Refuges de haute montagne : le ballet des hélicoptères a commencé pour ravitailler les gardiens
Avant l'ouverture officielle de la saison estivale, les rotations d'hélicoptères s'enchaînent dans le ciel du massif du Mont-Blanc pour approvisionner les refuges d'altitude.
Le vrombissement caractéristique des pales résonne de nouveau dans les vallées chamoniardes et contamines. Depuis quelques jours, à la faveur des fenêtres de beau temps, les compagnies d’hélicoptères de la région tournent à plein régime pour préparer la saison estivale en haute montagne.
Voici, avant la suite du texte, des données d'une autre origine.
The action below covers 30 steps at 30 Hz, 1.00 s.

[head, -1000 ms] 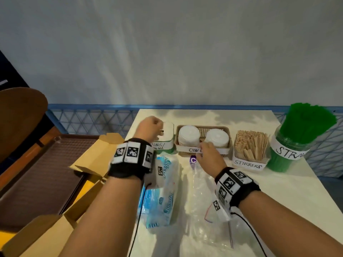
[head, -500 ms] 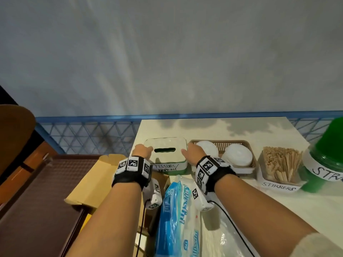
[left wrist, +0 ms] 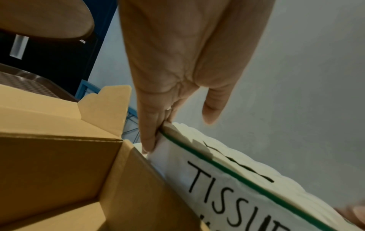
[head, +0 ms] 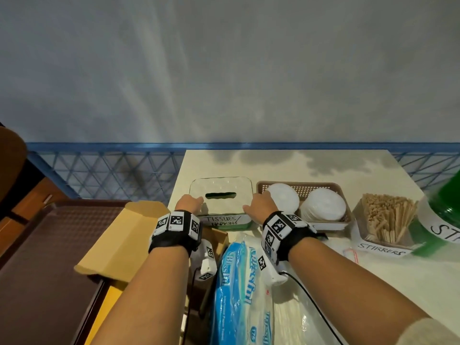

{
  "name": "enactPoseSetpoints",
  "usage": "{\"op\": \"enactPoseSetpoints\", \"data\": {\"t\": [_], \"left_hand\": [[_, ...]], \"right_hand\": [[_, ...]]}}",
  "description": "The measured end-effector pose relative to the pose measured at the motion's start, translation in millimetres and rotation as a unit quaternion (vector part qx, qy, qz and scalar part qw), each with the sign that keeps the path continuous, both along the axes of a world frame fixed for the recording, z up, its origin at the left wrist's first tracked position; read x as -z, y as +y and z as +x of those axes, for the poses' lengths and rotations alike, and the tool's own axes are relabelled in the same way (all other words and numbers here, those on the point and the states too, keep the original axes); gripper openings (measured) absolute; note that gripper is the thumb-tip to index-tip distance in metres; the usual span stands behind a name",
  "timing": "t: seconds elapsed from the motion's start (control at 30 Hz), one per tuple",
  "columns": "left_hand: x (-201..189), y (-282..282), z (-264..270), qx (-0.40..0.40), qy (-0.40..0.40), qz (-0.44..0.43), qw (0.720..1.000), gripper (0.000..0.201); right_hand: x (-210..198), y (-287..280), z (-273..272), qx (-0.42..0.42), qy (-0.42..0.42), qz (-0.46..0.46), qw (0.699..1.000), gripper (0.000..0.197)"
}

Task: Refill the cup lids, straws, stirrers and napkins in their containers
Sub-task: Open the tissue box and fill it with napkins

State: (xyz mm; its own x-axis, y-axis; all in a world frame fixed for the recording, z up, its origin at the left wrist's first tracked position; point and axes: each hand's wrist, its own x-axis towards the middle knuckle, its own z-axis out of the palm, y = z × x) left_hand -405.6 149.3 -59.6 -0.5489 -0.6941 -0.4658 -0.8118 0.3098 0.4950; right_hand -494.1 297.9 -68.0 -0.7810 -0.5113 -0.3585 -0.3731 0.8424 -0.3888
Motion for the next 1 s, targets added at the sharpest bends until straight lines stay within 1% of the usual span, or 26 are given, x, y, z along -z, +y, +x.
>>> {"op": "enactPoseSetpoints", "data": {"t": [0.03,0.1,0.23,0.33,0.37,0.43,0.5,0.57,0.63,0.7,0.83,0.93,1.0], "left_hand": [[0,0,0,-0.011,0.008,0.008,1.0,0.038],[-2,-1,1,-0.031,0.029,-0.004,0.999,0.037],[-21,-7,5,-0.054,0.082,-0.025,0.995,0.039],[-50,-2,11,-0.078,0.185,-0.048,0.978,0.037],[-61,4,15,-0.087,0.227,-0.057,0.968,0.035],[-83,27,25,-0.095,0.318,-0.054,0.942,0.024],[-103,59,38,-0.076,0.36,-0.037,0.929,0.023],[-113,95,53,-0.043,0.372,-0.011,0.927,0.025],[-115,134,66,-0.004,0.377,0.008,0.926,0.027],[-109,173,75,0.021,0.384,0.028,0.923,0.028],[-74,241,82,0.068,0.349,0.055,0.933,0.032],[-37,271,85,0.085,0.311,0.081,0.943,0.046],[-17,283,90,0.106,0.299,0.111,0.942,0.065]], "right_hand": [[0,0,0,0.001,0.0,-0.004,1.0,0.042],[0,0,0,0.01,-0.005,-0.035,0.999,0.043],[-7,2,5,0.033,-0.009,-0.15,0.988,0.043],[-26,11,19,0.054,-0.012,-0.277,0.959,0.036],[-32,17,25,0.066,-0.008,-0.314,0.947,0.035],[-47,35,36,0.101,0.012,-0.377,0.921,0.035],[-61,64,48,0.132,0.036,-0.427,0.894,0.034],[-72,101,57,0.154,0.046,-0.46,0.873,0.032],[-80,146,66,0.162,0.074,-0.46,0.87,0.03],[-81,191,74,0.162,0.109,-0.44,0.877,0.028],[-62,266,90,0.181,0.119,-0.383,0.898,0.028],[-34,297,97,0.187,0.1,-0.351,0.912,0.023],[-13,309,97,0.186,0.098,-0.323,0.923,0.022]]}}
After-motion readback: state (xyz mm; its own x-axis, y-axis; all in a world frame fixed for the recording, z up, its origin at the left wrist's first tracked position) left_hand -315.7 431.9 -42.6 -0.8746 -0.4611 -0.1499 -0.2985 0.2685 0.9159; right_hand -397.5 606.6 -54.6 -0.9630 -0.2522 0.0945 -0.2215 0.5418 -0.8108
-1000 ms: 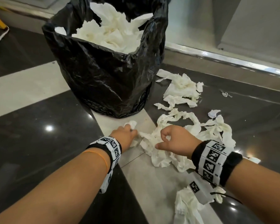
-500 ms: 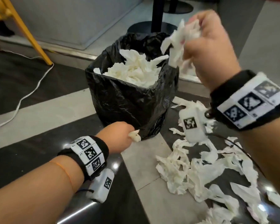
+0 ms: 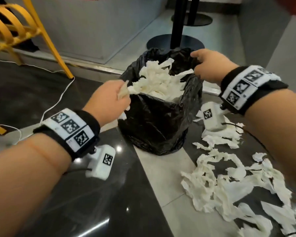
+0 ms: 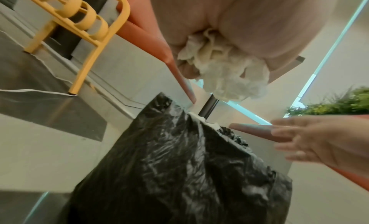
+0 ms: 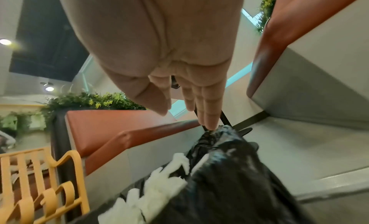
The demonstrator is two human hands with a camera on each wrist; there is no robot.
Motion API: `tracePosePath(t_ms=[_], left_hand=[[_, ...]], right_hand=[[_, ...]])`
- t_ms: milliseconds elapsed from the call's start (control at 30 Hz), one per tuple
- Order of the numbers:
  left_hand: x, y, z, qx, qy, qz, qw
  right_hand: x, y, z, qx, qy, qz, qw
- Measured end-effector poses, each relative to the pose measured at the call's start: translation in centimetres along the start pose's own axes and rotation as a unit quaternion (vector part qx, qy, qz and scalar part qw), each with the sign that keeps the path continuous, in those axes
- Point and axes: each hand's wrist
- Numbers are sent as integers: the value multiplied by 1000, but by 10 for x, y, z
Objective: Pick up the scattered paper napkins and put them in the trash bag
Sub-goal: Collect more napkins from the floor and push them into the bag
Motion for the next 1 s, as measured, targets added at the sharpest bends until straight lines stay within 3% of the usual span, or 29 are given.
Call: tracePosePath(t_ms=[267, 367, 433, 467, 567, 600, 667, 767, 867, 967, 1000], left_hand=[[-45, 25, -90, -53, 14, -56, 997], [-50, 36, -107, 69, -8, -81, 994], [-48, 47, -108, 158, -17, -149, 976], [-47, 52, -103, 153, -1, -173, 973], [-54, 76, -65, 29, 118, -167, 978], [-60, 89, -45, 21, 157, -145, 977], [-75, 121, 5, 68, 223, -111, 966], [-95, 186, 90, 178, 334, -100, 920], [-121, 244, 172, 307, 408, -79, 856], [-138, 282, 243, 488, 399, -113, 768], [-138, 292, 259, 517, 386, -143, 750]], right_hand=[[-78, -2, 92, 47, 82, -17, 995], [-100, 1, 102, 48, 103, -15, 993], [-115, 8, 111, 51, 112, -16, 992], [-124, 13, 117, 57, 119, -17, 991], [-146, 24, 146, 121, 150, 2, 981], [-153, 26, 158, 159, 152, 31, 975], [-165, 29, 180, 232, 145, 91, 957], [-186, 37, 208, 275, 145, 117, 943], [-206, 46, 241, 233, 175, 71, 954], [-220, 50, 282, 256, 206, 26, 944], [-225, 51, 295, 269, 211, 21, 939]])
Point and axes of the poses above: each hand's wrist, its own z-axis away from the middle knuckle, its own y-axis out of the palm, x = y × z, and after that the axes turned 2 degrees about -y, right-handed
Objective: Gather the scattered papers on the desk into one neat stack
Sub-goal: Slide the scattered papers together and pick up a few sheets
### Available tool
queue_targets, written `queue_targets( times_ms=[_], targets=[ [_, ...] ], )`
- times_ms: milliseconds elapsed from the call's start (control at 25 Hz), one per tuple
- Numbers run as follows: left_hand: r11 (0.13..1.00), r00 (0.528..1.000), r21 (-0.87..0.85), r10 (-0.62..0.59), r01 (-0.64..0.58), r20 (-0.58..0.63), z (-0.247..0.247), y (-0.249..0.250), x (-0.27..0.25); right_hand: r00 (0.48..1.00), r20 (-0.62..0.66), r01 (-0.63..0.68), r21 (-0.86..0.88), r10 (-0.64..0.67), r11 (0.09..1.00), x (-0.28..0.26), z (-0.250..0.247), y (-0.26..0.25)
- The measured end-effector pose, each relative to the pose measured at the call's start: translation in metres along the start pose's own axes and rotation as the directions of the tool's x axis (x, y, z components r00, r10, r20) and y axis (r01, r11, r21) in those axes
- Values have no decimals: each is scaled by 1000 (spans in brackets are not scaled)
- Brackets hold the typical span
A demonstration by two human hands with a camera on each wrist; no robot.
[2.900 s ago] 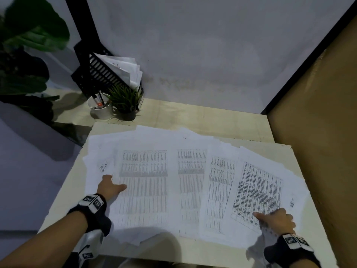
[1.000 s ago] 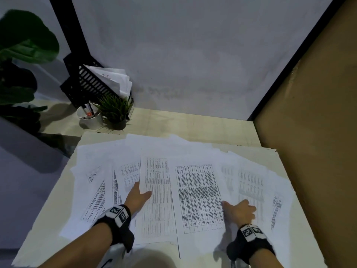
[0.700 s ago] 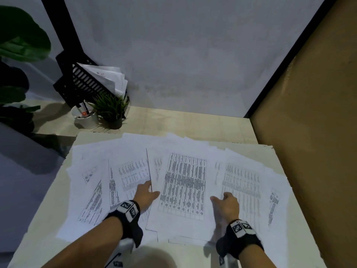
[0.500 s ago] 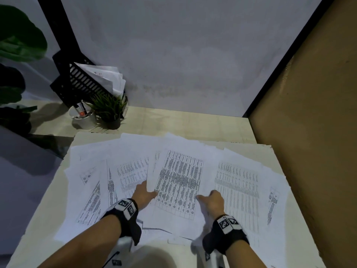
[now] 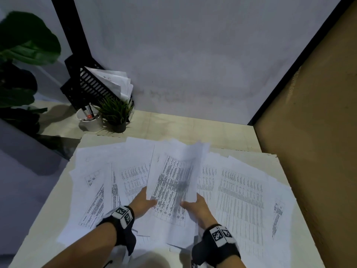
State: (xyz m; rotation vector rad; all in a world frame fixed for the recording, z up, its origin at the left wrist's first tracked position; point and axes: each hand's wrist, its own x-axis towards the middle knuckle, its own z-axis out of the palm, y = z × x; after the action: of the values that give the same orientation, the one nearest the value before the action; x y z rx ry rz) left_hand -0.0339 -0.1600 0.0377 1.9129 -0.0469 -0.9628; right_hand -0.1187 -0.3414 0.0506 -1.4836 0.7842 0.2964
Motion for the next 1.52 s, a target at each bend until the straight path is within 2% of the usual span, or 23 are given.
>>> queue_targets(
  times_ms=[80,160,240,320,400,480,600,680,800,920,1000,1120,1200,1280,1440,1520],
  targets=[
    [992,999,-116,-44,45,14,-12,-3,1,992,111,59,19,-61,998,-7,-12,-10],
    [975,1000,-223,-15,18,18,-22,-2,-4,983,163,99,-74,-86,992,-15,-28,-21],
    [962,999,-272,39,-32,20,-27,-1,-7,991,53,129,-172,-122,977,-21,-44,-28],
    [965,984,-192,165,-177,-73,-28,10,-18,968,-56,225,-224,-243,948,-26,-47,-34],
    [935,927,-79,327,-345,-184,-29,33,-33,925,-122,331,-211,-361,920,-29,-42,-46],
    [881,855,-44,443,-471,-270,-33,57,-48,864,-206,443,-124,-460,888,-32,-38,-58],
    [825,777,-33,518,-565,-357,-39,82,-64,793,-277,559,-23,-543,829,-40,-30,-75],
    [803,765,-69,534,-593,-358,-39,91,-74,771,-275,604,26,-575,797,-46,-23,-83],
    [783,785,-153,549,-603,-286,-39,95,-85,781,-225,611,81,-583,787,-51,-16,-86],
    [790,801,-160,553,-591,-229,-40,97,-87,794,-220,597,106,-567,795,-53,-12,-88],
    [760,777,-179,582,-625,-242,-41,101,-92,782,-219,614,111,-583,782,-59,-11,-94],
    [680,716,-232,630,-696,-302,-47,108,-101,741,-157,671,164,-653,723,-69,-13,-102],
    [637,684,-249,671,-730,-287,-54,107,-102,734,-130,678,181,-666,712,-72,-17,-105],
    [641,678,-223,686,-735,-263,-56,105,-102,742,-121,670,142,-659,728,-71,-15,-107],
    [698,714,-191,616,-690,-332,-52,107,-98,771,-146,634,81,-620,769,-69,-6,-119],
    [692,695,-157,627,-705,-352,-54,112,-99,764,-143,642,77,-629,763,-70,-5,-128]
  ],
)
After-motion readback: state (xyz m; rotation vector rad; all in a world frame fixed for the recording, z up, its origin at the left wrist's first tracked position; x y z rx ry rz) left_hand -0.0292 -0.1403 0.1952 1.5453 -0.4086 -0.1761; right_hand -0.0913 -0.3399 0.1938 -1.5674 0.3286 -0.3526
Des tonnes de matériel à acheminer
Dès le mois d’avril, les gardiens de refuge (notamment ceux situés sur les célèbres tracés du Tour du Mont-Blanc) rejoignent leurs quartiers d’altitude pour préparer l’ouverture. Mais avant d’accueillir le premier randonneur, il faut assurer la logistique de toute une saison.
Bouteilles de gaz, farine, conserves, fûts de bière, mais aussi matériaux de réparation pour les toitures abîmées par les tempêtes hivernales : tout doit être acheminé par les airs. Les “sling” (ces longs câbles suspendus sous l’hélicoptère) transportent de lourds filets de fret pesant jusqu’à une tonne. Chaque rotation est chronométrée et optimisée à la minute près pour limiter les coûts vertigineux de ces vols.
L’évacuation des déchets, l’autre enjeu
Ces vols ne se font d’ailleurs jamais à vide lors du trajet retour. Le printemps est aussi le moment d’évacuer tous les déchets résiduels laissés pendant l’hiver par les alpinistes de passage dans les parties “hors-sac” (les zones non gardées des refuges), ainsi que de vidanger les fosses septiques de certains établissements isolés.
Si la profession réfléchit de plus en plus au portage par mulets pour les refuges de basse et moyenne altitude, l’hélicoptère reste aujourd’hui le seul lien de vie possible pour les établissements perchés au-delà des 2 500 mètres sur des éperons rocheux.